Professional picture: 


Completed between 1931 and 1933, this was one of Seattle’s earliest federal buildings in the Art Deco style, designed under James A. Wetmore. It was built during a time when the city was still recovering from the Great Depression, yet it stands with quiet confidence, a testament to ambition and resilience.
Its exterior is a study in thoughtful detail. The central tower rises eleven stories, crowned by a ziggurat top and a flagpole, while the outer portions step up from six to nine stories. The materials are striking—smooth terracotta at the base, light red brick above, and aluminum spandrel panels between the windows, one of the earliest uses of aluminum on a West Coast building. Stylized geometric motifs decorate the façade, from ram and lion heads to a stately eagle above the entrance. It’s Art Deco without being ostentatious, bold but disciplined.

The site itself is steeped in history: it’s said to be where Seattle’s founders first landed after surveying the Puget Sound in 1851. It’s also the block that sparked the Great Seattle Fire of 1889, which leveled the commercial district.
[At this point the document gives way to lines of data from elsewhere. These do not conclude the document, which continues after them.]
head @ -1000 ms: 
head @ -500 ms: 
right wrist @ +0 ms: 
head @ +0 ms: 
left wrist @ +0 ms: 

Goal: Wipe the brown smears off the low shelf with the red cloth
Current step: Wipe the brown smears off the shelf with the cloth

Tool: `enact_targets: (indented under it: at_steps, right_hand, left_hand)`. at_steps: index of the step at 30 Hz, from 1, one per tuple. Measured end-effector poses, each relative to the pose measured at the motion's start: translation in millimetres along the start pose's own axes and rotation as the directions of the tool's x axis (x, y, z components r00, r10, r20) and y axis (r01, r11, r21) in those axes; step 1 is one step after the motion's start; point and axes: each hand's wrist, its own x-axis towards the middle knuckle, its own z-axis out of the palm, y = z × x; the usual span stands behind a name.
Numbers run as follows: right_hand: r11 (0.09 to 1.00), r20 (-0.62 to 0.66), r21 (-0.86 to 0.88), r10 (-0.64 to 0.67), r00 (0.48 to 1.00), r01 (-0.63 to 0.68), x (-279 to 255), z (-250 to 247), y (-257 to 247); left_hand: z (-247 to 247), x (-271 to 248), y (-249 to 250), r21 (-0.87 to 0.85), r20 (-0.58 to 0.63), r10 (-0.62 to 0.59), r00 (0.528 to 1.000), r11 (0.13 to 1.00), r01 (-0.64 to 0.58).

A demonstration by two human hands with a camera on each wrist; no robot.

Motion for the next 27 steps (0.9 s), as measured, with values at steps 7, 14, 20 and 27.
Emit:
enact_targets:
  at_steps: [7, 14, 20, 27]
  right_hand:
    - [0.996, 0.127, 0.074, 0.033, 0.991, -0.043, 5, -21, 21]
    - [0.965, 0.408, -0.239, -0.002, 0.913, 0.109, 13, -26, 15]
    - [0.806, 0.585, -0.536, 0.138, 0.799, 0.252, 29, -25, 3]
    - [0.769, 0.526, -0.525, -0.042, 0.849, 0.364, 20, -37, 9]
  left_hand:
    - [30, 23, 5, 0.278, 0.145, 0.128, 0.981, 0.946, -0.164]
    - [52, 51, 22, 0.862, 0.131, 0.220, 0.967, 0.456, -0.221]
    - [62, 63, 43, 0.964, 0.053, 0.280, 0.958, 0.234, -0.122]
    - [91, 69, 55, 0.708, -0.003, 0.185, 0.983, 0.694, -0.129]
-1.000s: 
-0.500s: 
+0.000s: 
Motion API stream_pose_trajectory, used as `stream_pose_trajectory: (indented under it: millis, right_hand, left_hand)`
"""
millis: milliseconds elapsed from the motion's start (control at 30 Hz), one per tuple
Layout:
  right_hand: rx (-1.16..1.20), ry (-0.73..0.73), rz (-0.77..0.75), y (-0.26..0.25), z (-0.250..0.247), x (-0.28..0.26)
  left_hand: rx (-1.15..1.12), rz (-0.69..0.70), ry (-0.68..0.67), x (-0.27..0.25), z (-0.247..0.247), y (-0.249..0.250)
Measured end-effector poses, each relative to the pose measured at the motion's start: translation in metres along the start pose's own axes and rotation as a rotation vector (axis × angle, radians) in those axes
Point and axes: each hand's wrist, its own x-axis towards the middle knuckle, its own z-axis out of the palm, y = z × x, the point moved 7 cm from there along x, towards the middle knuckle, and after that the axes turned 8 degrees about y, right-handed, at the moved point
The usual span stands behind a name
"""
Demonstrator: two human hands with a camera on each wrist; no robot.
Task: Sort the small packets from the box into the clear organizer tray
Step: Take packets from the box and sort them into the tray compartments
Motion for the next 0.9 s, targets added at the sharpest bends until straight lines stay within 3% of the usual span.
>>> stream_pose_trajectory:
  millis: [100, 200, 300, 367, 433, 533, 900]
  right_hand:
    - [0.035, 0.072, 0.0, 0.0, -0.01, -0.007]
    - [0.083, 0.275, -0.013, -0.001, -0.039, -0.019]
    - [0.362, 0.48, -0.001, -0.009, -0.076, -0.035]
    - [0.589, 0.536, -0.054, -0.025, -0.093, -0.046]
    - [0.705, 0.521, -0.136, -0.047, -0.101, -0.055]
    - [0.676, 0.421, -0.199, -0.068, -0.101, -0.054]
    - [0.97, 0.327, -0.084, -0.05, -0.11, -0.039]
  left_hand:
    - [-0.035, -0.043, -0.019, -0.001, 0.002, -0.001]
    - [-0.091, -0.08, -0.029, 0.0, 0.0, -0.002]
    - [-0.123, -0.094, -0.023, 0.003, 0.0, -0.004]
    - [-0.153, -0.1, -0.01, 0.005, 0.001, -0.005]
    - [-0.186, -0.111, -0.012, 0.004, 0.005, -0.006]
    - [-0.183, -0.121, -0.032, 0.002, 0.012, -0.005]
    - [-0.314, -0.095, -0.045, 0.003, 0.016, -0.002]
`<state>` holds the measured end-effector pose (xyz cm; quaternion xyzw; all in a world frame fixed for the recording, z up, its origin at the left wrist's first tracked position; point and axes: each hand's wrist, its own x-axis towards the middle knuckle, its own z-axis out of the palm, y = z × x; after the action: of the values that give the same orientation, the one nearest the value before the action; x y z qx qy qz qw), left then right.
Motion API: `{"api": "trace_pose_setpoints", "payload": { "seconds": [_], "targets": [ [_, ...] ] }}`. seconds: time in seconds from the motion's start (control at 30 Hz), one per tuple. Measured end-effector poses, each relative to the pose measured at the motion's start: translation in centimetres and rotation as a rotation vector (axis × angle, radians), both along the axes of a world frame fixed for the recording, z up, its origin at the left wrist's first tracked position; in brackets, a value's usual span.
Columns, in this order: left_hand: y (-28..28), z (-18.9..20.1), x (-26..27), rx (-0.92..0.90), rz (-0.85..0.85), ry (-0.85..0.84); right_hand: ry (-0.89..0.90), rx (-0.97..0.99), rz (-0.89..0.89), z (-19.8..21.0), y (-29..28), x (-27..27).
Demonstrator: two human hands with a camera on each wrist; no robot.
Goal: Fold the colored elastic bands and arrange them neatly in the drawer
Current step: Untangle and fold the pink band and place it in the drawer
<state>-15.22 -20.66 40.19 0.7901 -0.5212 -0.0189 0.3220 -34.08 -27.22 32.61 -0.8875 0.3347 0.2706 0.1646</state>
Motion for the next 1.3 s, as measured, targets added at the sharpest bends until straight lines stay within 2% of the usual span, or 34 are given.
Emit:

And yet, out of that history, the Federal Office Building rose—a symbol of permanence and progress.
Standing in front of it now, notebook open, I can feel why this might be the one for Team Sandy. Tall, circular in corners, unique, and unapologetically Deco, it has both gravitas and grace. After wandering Seattle for days—peering at the Exchange, the Roosevelt Hotel, and the Seattle Tower—I can finally say it: this building feels like the perfect choice.